--- PROBLEM STATEMENT ---
The output should be every line below that includes the word "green".

··· EXERCISE DATA

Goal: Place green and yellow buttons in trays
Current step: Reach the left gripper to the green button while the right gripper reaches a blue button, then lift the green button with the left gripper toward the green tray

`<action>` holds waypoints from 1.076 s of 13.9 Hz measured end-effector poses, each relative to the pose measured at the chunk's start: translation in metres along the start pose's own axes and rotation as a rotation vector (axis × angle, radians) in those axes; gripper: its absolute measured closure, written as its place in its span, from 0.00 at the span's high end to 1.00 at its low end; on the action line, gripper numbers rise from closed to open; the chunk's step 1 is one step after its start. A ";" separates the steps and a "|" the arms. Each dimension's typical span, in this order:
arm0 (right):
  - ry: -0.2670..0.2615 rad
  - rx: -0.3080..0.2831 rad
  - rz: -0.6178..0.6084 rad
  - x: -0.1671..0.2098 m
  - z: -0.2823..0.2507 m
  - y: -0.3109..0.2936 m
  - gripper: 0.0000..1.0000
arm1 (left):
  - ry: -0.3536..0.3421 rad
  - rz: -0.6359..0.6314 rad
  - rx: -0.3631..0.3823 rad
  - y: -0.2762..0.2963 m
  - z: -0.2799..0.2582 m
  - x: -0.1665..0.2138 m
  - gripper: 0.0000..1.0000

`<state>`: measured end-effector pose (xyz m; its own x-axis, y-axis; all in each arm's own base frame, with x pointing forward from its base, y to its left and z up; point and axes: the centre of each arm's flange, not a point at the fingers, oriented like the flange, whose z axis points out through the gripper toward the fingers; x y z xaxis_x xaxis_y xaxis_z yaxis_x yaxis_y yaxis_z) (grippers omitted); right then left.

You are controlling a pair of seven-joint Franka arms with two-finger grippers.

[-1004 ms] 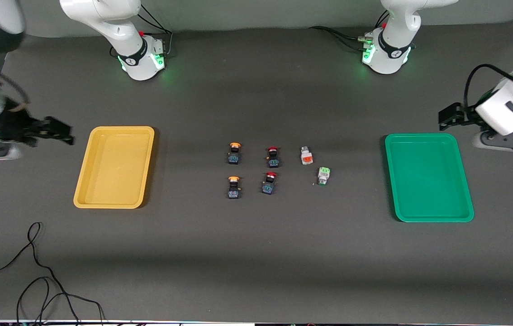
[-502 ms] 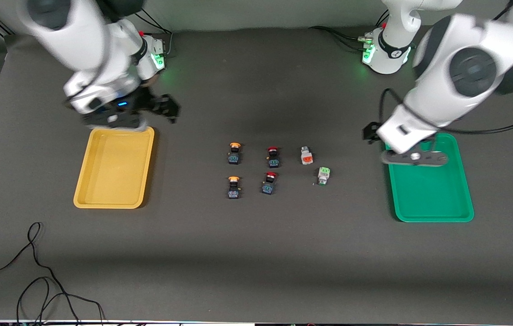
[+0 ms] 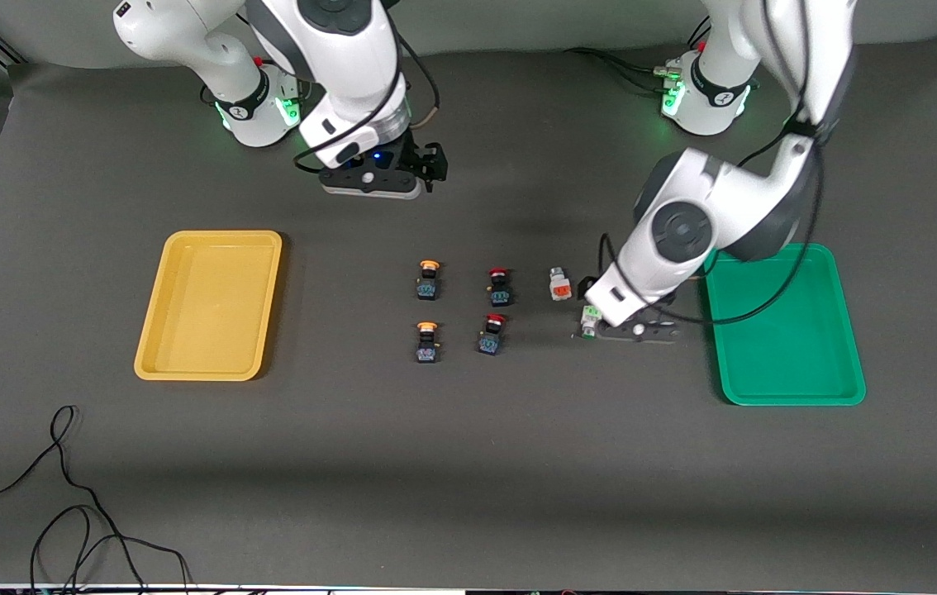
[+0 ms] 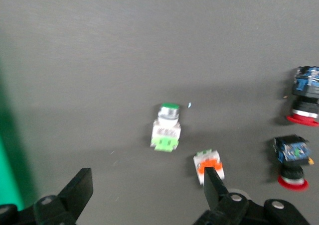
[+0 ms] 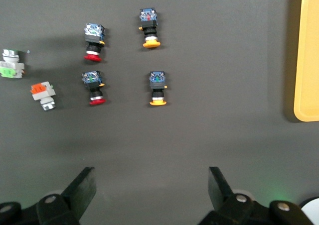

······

--- RESPONSE AREA ---
Goal: Place green and yellow buttons in trays
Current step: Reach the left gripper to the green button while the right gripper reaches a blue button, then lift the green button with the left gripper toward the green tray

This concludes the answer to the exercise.